On this day in history, 26th September 1580, Sir Francis Drake returned to England from his 3-year circumnavigation of the Globe, arriving at the port of Plymouth in The Golden Hind, which was laden with treasure and spices.
Drake had left Plymouth on his travels on 13th December 1577 with his fleet of five ships. Storm damage to two of his ships had delayed his departure. The purpose of this journey had been to sail into the Pacific and raid the Spanish colonies there. It was a secret mission authorised by Queen Elizabeth I, and investors of Drake's mission included the Queen, Sir Francis Walsingham, William and George Wynter, Christopher Hatton and John Hawkins. Only one ship, The Pelican", made it safely to the Pacific, arriving there in October 1578. As a tribute to its success, it was renamed The Golden Hind, after Sir Christopher Hatton's coat of arms. Drake then sailed along South America's Pacific coast, plundering towns and Spanish ports, and capturing Spanish ships laden with gold, silver and jewels.
In June 1579, Drake landed just north of Point Loma (present-day San Diego, California), which was Spain's northernmost holding in the Americas. He claimed it for England in the name of the Holy Trinity and called it Nova Albion, “New Britain”. He then turned south and made his way back home.
Drake came back from his voyage with a beautiful jewel for the Queen from Mexico. It consisted of a ship with an ebony hull, an African diamond and enamelled gold. In return, Elizabeth gave him a jewel, now known as the “Drake Jewel”. It had a sardonyx double cameo portrait of an African male and a European regal figure on one side and a locket containing a miniature of the Queen by Nicholas Hilliard on the other. You can see a photo of the jewel in an article by Nicola Tallis at nicolatallis.com/
Drake was the first Englishman to circumnavigate the Globe and was rewarded by Queen Elizabeth I with a knighthood on 4th April 1581, aboard the Golden Hind at Deptford.
Article based on an earlier article on The Elizabeth Files and an extract from On This Day in Tudor History by Claire Ridgway.

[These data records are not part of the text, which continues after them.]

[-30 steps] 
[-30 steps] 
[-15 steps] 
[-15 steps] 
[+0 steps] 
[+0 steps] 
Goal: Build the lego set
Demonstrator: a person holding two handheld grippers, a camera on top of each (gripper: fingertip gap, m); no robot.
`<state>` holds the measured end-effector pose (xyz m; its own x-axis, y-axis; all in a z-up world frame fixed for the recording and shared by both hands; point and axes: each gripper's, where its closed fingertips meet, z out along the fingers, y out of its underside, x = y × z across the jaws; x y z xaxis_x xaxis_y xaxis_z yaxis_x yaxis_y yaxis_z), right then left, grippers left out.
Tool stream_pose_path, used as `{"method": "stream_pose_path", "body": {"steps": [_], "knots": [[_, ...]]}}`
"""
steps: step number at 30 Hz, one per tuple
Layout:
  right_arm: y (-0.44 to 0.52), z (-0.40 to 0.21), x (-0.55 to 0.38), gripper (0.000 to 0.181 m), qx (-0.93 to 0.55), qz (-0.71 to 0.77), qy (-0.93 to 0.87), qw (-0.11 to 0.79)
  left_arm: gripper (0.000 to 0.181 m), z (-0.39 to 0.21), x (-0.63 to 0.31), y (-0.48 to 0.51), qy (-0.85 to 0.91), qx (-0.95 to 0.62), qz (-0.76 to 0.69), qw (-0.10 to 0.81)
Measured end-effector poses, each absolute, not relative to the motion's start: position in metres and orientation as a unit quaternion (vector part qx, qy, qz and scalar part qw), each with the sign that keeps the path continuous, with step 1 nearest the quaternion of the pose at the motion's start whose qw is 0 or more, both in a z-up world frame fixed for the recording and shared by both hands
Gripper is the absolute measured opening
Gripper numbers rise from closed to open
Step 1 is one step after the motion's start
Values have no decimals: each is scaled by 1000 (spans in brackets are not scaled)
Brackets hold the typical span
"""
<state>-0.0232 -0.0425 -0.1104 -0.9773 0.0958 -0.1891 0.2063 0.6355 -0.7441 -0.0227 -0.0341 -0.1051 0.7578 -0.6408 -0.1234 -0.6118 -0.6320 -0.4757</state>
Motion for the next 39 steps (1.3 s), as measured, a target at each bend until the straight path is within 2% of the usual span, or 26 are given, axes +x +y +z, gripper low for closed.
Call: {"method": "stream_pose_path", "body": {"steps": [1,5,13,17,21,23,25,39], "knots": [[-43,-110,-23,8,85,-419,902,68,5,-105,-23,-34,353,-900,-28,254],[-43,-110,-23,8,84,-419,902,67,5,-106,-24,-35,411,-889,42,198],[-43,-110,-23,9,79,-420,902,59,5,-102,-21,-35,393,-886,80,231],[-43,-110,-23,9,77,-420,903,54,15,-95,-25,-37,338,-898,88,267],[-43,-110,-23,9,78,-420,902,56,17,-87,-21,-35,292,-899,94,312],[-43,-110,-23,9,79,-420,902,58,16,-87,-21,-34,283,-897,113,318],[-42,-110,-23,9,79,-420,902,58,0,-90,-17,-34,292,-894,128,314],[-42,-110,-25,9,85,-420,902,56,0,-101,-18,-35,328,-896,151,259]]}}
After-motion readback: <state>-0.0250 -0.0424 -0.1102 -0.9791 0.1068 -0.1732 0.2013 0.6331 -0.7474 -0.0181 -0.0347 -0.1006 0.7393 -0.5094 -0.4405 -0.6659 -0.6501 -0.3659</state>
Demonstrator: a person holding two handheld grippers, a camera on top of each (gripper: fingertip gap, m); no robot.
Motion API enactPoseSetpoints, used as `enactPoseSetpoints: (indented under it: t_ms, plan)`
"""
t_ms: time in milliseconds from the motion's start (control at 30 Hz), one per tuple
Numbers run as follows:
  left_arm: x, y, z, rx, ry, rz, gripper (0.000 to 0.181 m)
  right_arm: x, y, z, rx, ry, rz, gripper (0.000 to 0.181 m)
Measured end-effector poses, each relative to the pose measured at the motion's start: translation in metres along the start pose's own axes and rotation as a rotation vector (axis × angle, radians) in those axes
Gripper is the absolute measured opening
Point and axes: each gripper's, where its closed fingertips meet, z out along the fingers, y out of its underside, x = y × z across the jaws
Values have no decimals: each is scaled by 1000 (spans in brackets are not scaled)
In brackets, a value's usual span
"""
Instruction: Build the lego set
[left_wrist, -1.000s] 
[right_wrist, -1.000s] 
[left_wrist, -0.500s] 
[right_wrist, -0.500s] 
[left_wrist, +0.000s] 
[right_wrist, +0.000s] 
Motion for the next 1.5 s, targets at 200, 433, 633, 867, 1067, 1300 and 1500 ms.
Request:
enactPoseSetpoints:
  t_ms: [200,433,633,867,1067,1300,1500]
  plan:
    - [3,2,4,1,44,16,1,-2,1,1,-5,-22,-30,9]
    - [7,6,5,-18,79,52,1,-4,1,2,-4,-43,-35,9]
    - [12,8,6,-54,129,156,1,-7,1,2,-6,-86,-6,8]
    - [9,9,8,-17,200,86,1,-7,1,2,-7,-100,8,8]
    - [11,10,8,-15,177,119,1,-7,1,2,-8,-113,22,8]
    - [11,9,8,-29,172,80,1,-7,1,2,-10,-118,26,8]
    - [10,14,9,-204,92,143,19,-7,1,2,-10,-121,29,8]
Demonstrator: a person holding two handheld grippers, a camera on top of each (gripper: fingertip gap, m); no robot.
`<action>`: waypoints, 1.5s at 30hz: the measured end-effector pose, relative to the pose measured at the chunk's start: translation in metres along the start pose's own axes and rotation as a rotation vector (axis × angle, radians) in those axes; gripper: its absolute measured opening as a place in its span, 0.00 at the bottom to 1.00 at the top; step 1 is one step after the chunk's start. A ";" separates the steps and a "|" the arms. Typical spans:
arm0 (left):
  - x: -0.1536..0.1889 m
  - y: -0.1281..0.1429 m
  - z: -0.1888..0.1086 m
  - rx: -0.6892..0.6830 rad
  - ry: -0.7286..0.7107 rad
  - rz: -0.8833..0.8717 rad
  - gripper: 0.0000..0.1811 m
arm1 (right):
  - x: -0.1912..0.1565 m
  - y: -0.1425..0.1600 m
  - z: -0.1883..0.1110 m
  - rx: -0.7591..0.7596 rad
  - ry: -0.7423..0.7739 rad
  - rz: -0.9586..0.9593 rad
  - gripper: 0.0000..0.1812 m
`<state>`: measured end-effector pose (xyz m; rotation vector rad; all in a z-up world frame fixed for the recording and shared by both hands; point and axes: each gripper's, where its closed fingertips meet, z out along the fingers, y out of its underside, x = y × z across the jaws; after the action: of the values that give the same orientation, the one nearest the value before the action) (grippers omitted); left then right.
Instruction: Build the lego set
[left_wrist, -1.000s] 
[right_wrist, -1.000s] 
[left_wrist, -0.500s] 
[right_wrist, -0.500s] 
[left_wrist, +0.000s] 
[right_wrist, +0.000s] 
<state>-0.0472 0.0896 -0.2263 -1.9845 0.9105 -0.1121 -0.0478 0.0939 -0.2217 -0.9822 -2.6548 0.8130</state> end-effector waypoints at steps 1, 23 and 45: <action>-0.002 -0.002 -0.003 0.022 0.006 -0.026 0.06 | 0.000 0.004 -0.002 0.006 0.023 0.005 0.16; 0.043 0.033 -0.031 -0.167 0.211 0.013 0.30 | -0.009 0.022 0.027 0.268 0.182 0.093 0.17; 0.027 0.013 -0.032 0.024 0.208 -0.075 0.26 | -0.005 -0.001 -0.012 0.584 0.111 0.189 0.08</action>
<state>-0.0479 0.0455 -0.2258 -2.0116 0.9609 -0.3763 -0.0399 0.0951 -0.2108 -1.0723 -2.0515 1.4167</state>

While Drake was a hero in Elizabethan England and his trip round the world important, he was also a state authorized pirate and rogue. I think Elizabeth admired a bit of a pirate in her men and heroes, but his mission was also to spy on the Spanish territories and harrass their gold trails. Much of his life was dedicated to causing trouble for the Spanish, he and Hawkins began their careers as slavers, part of his treasure trove was stolen from the Spanish and he had a bad habit of burning their ships. He may have been a hero to generations of mislead schoolchildren, but we now cannot close our eyes to the less savoury aspects of Elizabethan and Spanish colonization, the suffering of native peoples, slavery, war, the conflict which almost resulted in the Amarda landing in Holland and England from Ireland, plus the ongoing fallout for years to come. Although I have a secret softspot for the Hollywood rogue who was Francis Drake, even admiring his skills as a navigator and seaman, I am no longer one of those schoolchildren brought up on the exploits of Drake et al. Today I am more cautious about his reputation and have to condemn his piracy, state sponsored or not. I know that there was much more to the inevitable conflict with Spain than Drake harassing Spanish ships, the treatment of Mary Queen of Scots, ideas that conflicted religiously, expansion, ambition on both sides, interference in the Netherlands, etc, etc, but Drakes actions on this voyage did not lay down the foundations of peace. The Amarda was not a direct result of Drake and his cronies but some of the resentment which built up to that venture, launched after the execution of Mary Queen of Scots, as international condemnation intensified, came to fruition in the Amarda as a partial reponse to the state sponsored piracy of Drake in the name of Elizabeth I.